### ACTION ITEM
Each line holding the string "white" is to be copied from the data.

SOURCE INFORMATION: Begin

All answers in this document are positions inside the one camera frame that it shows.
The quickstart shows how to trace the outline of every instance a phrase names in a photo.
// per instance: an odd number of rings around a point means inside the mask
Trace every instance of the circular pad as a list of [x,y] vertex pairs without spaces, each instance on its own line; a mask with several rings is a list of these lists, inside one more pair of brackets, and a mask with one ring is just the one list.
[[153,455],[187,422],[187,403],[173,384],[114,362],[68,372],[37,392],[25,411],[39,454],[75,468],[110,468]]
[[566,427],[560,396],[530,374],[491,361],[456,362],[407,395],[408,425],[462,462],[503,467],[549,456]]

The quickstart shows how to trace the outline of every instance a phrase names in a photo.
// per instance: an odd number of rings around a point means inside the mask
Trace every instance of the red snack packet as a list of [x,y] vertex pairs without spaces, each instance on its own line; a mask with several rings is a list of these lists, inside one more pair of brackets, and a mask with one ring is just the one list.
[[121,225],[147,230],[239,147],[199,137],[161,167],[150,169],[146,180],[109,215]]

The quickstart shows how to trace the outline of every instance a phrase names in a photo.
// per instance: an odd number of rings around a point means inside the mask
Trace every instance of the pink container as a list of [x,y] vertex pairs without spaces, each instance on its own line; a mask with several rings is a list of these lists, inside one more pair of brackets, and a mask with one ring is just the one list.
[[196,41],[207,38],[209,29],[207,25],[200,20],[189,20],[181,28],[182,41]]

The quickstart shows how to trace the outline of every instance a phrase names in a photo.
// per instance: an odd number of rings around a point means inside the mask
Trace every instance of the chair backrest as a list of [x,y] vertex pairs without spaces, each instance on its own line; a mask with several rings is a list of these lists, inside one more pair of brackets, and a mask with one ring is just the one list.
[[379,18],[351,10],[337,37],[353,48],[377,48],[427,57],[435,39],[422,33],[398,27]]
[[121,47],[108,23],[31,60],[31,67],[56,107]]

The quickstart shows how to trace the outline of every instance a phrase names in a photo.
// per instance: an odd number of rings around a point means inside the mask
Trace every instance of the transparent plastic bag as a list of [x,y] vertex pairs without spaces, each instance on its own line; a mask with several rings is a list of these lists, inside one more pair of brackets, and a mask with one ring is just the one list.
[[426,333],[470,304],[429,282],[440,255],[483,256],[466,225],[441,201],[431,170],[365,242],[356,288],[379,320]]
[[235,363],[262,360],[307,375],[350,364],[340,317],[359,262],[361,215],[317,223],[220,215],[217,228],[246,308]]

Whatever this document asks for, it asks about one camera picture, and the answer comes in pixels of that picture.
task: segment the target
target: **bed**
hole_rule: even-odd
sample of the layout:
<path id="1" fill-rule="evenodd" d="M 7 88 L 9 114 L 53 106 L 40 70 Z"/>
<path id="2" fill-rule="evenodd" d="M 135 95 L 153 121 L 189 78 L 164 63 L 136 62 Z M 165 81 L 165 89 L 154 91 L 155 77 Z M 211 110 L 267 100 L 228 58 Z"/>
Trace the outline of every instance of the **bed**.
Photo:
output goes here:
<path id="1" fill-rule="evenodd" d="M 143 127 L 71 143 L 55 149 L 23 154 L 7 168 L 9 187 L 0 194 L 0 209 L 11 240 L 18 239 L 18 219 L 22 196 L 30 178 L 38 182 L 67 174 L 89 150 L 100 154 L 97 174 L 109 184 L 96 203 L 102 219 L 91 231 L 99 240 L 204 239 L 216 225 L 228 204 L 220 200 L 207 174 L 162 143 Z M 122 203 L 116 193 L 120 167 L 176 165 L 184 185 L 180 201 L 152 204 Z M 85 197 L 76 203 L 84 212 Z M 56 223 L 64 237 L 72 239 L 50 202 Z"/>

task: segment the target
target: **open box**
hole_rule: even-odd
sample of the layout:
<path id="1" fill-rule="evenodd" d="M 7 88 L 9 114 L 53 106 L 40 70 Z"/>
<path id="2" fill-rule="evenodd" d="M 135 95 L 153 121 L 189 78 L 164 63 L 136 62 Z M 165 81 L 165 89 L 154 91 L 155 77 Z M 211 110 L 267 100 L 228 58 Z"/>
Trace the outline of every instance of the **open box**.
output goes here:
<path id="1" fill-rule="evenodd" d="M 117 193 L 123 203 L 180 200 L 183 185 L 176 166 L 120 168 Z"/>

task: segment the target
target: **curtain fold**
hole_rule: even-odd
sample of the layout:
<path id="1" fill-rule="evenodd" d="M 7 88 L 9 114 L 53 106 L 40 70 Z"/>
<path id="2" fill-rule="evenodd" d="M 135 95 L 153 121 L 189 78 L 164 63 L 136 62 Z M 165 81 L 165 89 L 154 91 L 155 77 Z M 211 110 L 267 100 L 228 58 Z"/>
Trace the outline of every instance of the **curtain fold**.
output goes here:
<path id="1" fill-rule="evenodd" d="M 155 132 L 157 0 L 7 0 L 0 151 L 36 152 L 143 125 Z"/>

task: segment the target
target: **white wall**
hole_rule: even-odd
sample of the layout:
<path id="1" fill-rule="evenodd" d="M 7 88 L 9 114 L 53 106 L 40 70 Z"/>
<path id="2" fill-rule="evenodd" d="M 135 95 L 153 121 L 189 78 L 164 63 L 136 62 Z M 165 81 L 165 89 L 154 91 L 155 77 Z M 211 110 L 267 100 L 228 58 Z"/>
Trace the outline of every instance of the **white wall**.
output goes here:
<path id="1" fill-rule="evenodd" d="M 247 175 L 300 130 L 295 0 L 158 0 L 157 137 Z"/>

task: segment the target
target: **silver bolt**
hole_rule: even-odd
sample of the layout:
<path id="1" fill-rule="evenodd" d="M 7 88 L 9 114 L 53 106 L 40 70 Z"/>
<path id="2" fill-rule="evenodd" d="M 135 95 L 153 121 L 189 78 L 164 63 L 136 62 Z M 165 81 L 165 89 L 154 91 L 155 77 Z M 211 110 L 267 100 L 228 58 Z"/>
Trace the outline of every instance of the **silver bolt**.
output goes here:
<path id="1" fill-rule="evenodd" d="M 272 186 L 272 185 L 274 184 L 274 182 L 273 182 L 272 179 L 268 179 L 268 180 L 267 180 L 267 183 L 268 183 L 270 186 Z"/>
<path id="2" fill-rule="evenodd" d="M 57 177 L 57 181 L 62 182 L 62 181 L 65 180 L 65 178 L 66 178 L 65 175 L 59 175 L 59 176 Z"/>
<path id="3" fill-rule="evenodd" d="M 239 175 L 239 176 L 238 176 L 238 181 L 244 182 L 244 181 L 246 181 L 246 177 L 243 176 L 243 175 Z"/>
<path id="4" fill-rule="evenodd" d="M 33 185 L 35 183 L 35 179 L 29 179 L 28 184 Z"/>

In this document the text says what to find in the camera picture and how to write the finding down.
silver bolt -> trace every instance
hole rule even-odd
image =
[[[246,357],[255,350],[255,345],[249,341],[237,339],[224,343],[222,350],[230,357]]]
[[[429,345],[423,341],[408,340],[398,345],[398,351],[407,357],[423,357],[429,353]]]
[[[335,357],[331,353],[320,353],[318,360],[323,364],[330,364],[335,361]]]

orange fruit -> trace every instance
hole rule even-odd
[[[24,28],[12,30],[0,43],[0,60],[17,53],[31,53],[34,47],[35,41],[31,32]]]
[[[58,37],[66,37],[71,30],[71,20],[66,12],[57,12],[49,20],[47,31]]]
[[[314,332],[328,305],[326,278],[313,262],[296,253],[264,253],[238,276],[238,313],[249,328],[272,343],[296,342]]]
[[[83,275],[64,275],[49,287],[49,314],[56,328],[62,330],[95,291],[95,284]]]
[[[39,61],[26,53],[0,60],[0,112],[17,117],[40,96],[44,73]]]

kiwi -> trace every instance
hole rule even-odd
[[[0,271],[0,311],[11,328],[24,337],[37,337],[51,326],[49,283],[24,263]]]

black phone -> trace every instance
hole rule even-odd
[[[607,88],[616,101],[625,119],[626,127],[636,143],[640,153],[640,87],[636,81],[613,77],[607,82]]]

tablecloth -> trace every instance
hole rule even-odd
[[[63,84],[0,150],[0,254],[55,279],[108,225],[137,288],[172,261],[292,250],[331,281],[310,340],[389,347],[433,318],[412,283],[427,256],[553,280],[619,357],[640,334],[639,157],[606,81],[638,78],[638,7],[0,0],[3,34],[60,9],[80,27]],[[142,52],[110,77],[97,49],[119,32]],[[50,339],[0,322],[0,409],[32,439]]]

SOURCE INFORMATION: End

### RESULT FOR THIS EXERCISE
target: **white wall**
Trace the outline of every instance of the **white wall**.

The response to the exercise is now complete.